[Dataset records]:
- - -
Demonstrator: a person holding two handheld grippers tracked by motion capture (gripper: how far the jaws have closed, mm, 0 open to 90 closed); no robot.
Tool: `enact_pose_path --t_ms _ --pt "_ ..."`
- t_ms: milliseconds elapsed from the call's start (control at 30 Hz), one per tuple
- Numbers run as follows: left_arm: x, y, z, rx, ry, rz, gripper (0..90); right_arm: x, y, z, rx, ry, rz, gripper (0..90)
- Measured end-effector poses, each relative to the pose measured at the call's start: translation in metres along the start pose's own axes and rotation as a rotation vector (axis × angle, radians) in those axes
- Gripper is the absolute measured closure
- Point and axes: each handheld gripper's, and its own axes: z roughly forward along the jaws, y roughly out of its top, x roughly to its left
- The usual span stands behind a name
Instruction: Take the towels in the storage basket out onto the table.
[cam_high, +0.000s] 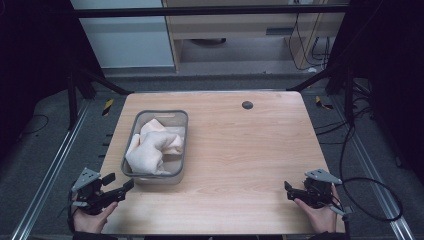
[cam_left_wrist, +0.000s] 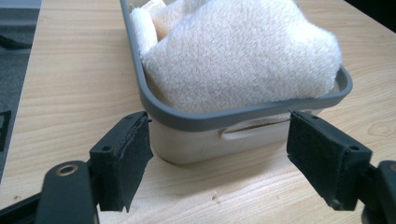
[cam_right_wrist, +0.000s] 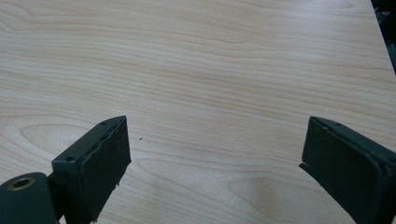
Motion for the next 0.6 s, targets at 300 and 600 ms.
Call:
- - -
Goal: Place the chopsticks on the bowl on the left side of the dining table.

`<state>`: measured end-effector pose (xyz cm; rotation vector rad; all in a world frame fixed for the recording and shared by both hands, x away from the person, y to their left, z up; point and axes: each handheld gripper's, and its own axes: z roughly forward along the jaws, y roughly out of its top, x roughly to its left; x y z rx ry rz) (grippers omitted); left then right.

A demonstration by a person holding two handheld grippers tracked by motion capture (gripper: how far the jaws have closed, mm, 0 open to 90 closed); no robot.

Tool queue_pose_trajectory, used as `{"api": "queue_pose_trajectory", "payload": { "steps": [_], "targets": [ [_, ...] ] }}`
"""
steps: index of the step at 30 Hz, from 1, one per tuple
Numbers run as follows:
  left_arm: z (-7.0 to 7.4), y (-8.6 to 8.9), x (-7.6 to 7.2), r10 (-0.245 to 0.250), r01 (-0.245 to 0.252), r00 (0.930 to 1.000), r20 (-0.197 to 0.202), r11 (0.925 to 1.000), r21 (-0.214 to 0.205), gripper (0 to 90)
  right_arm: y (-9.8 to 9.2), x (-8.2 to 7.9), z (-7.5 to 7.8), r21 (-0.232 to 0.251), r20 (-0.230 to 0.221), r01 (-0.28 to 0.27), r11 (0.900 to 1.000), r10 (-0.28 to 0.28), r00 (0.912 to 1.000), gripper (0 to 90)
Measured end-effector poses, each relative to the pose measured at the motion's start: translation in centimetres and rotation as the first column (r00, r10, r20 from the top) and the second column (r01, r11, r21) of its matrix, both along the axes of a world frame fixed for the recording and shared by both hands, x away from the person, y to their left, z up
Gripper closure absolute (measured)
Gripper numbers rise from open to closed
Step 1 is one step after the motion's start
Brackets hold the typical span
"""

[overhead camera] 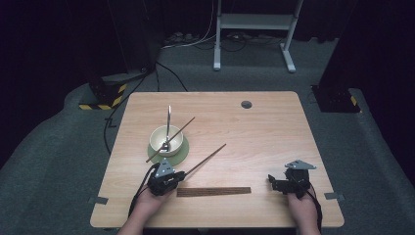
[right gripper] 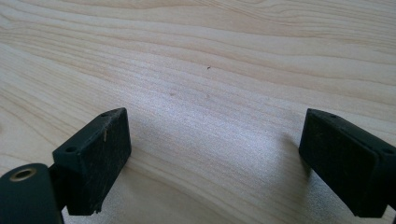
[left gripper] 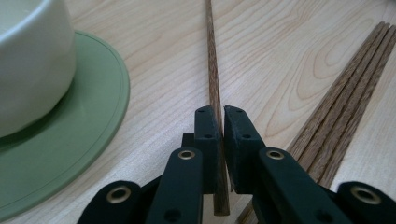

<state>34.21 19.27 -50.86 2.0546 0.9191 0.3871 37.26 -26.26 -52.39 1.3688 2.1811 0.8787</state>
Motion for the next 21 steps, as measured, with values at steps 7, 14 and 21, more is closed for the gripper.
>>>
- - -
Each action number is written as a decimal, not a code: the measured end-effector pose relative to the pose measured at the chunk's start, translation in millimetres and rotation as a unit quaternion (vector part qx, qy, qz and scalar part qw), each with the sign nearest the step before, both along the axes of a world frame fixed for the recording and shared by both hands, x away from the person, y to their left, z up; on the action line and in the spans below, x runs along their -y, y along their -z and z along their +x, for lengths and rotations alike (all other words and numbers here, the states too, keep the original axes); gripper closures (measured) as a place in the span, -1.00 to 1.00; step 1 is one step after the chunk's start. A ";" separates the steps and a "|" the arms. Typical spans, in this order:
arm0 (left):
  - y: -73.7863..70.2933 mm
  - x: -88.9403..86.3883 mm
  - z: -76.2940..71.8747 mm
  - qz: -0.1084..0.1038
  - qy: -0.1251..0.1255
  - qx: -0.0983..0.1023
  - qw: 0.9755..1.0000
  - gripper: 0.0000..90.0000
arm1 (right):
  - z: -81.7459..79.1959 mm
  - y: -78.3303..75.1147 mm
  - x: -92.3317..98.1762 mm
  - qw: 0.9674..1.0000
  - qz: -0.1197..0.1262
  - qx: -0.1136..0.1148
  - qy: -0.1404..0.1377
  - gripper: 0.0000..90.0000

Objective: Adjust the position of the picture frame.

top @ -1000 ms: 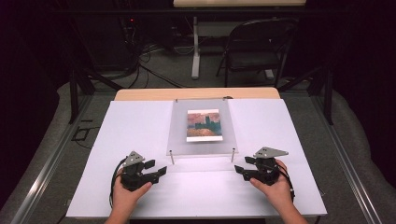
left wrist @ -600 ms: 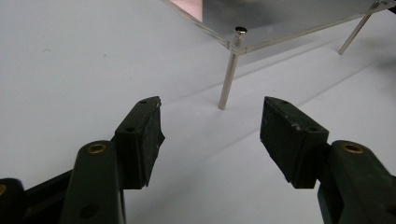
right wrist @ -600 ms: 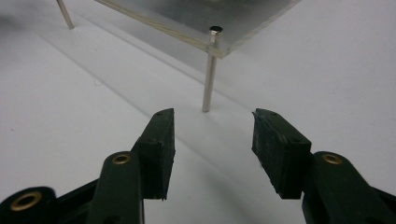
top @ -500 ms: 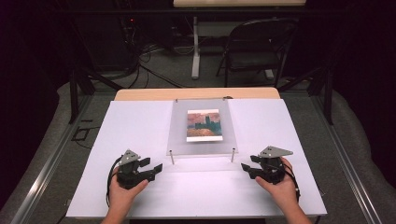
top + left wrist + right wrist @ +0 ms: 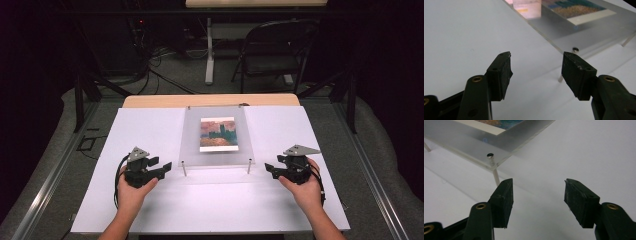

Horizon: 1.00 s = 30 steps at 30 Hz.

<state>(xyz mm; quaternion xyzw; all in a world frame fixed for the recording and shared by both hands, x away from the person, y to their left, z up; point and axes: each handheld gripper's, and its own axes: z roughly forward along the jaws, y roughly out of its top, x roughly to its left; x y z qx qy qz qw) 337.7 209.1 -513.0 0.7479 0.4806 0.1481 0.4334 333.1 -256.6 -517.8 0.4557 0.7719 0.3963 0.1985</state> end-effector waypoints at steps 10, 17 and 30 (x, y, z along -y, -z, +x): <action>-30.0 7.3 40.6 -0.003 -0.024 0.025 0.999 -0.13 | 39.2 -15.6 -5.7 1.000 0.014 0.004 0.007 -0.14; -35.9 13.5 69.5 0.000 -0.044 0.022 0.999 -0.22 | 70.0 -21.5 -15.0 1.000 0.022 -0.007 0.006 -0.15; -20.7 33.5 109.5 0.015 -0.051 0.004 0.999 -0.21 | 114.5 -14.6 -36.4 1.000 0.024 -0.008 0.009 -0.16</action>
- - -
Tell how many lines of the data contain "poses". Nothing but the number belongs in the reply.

2